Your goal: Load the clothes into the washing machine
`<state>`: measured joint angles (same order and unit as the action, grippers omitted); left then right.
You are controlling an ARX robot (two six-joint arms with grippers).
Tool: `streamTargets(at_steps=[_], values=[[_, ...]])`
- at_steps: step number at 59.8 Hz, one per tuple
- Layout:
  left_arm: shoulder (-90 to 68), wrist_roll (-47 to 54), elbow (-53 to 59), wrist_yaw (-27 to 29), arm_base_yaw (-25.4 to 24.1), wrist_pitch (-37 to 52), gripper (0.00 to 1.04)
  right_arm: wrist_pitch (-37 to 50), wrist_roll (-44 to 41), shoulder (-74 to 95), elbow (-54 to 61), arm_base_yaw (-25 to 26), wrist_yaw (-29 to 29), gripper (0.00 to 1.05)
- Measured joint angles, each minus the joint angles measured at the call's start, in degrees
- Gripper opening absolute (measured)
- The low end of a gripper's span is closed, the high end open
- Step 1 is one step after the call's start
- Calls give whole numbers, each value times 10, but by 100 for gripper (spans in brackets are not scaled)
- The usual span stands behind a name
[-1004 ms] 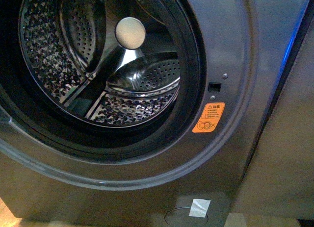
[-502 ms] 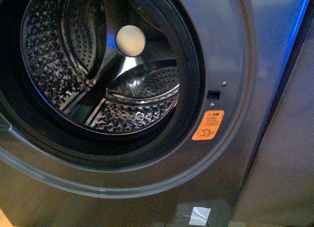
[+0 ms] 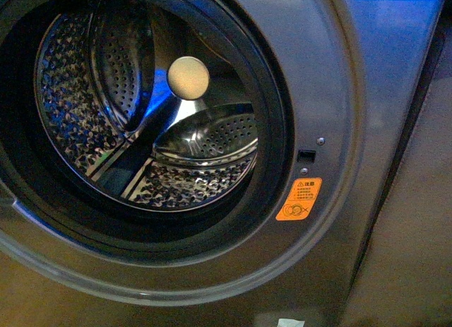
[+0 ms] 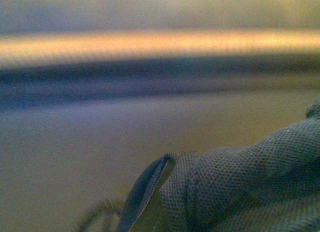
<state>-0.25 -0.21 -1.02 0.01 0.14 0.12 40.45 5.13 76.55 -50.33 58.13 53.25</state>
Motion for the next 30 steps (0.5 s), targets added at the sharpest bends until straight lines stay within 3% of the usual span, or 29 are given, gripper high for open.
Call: streamTargets(at_steps=[14,20,30], values=[[0,0,0,0,0,0,98,-37,115,-56,-155,-72,-27,5],[0,0,0,0,0,0,98,-118,148,-54,-290,-138,-70,5],[0,0,0,0,0,0,98,-290,127,-28,-494,-265,-131,5]])
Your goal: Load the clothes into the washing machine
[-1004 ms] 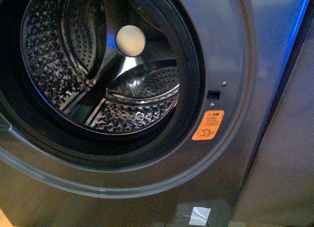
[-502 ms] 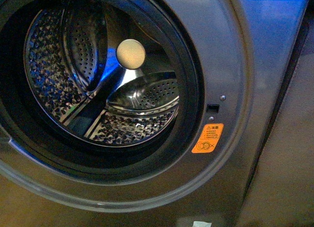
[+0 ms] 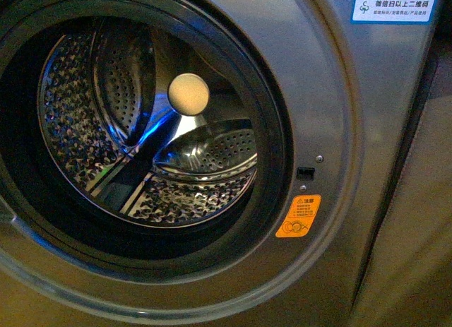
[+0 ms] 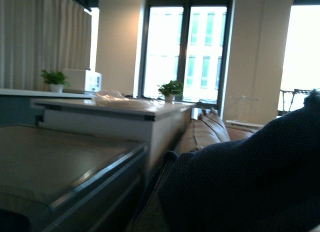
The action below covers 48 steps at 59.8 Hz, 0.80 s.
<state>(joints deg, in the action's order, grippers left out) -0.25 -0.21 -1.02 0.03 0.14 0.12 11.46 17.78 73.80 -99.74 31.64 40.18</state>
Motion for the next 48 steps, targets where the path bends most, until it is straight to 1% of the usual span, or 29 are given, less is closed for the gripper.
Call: streamTargets(at_steps=[1,3,4,6,7,8,12,14,16,18,20,27,32,38,41,48], values=[[0,0,0,0,0,0,98,-11,-3,2,-11,-9,-4,5],[0,0,0,0,0,0,98,-57,-18,12,-55,-45,-22,5],[0,0,0,0,0,0,98,-68,-23,15,-66,-54,-27,5],[0,0,0,0,0,0,98,-115,-39,27,-109,-94,-47,5],[0,0,0,0,0,0,98,-127,-46,30,-120,-104,-52,5],[0,0,0,0,0,0,98,-156,-59,38,-145,-129,-66,5],[0,0,0,0,0,0,98,-239,-95,61,-211,-203,-105,5],[0,0,0,0,0,0,98,-268,-104,70,-233,-229,-119,5],[0,0,0,0,0,0,98,-314,-117,83,-263,-273,-140,5],[0,0,0,0,0,0,98,-340,-122,90,-278,-297,-149,5],[0,0,0,0,0,0,98,-375,-125,99,-294,-332,-158,5],[0,0,0,0,0,0,98,-452,-115,117,-315,-410,-156,5],[0,0,0,0,0,0,98,-463,-100,121,-308,-436,-142,5],[0,0,0,0,0,0,98,-460,-85,116,-284,-452,-122,5],[0,0,0,0,0,0,98,-446,-86,106,-258,-457,-120,5],[0,0,0,0,0,0,98,-423,-89,77,-188,-463,-85,5]])
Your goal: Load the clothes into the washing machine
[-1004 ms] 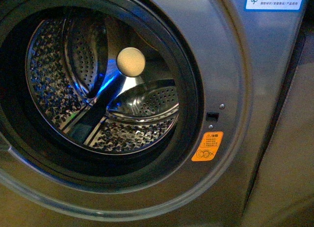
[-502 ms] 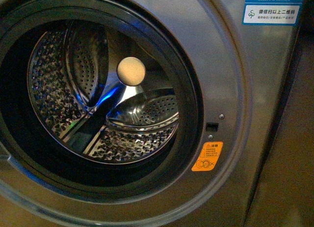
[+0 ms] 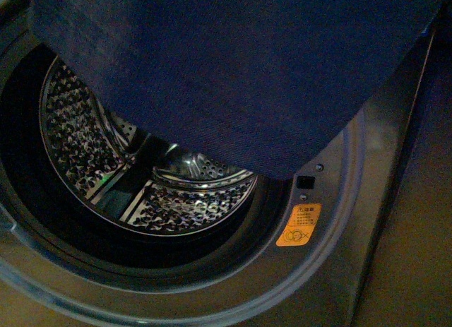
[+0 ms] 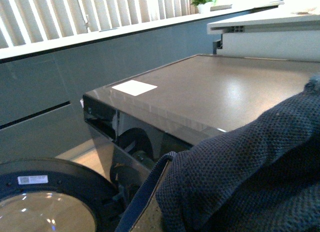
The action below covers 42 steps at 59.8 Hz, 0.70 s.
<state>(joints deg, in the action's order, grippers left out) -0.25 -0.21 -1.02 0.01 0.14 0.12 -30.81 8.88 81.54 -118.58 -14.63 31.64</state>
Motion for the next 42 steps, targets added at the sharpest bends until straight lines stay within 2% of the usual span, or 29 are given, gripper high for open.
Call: streamTargets(at_steps=[42], values=[[0,0,0,0,0,0,98,3,-7,-11,23,-2,12,5]])
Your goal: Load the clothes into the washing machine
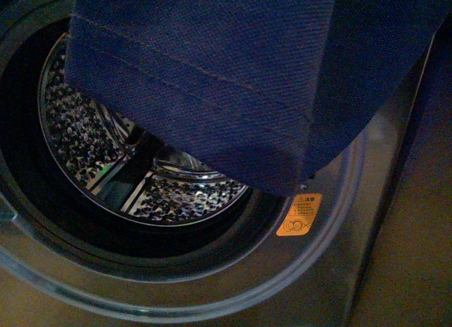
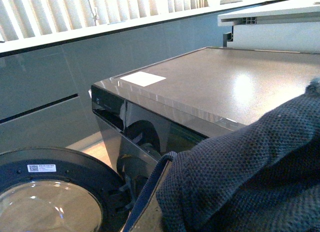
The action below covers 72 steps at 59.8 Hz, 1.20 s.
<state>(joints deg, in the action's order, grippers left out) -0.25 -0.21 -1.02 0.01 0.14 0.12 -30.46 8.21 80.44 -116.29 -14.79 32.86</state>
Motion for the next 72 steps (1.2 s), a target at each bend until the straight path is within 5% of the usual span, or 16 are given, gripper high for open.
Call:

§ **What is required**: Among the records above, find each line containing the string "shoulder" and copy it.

§ **Reply**:
  left_arm: shoulder (-90 to 68), wrist_roll (-47 to 54), elbow (-53 to 59), wrist_yaw (-27 to 29), arm_base_yaw (-25.4 to 24.1), wrist_pitch (-37 to 52), gripper (0.00 to 1.04)
  right_arm: wrist_pitch (-37 to 50), wrist_roll (-44 to 41), shoulder (-74 to 95), elbow (-54 to 61), arm_base_yaw (-25 to 26), wrist_yaw (-29 to 29), gripper (0.00 to 1.05)

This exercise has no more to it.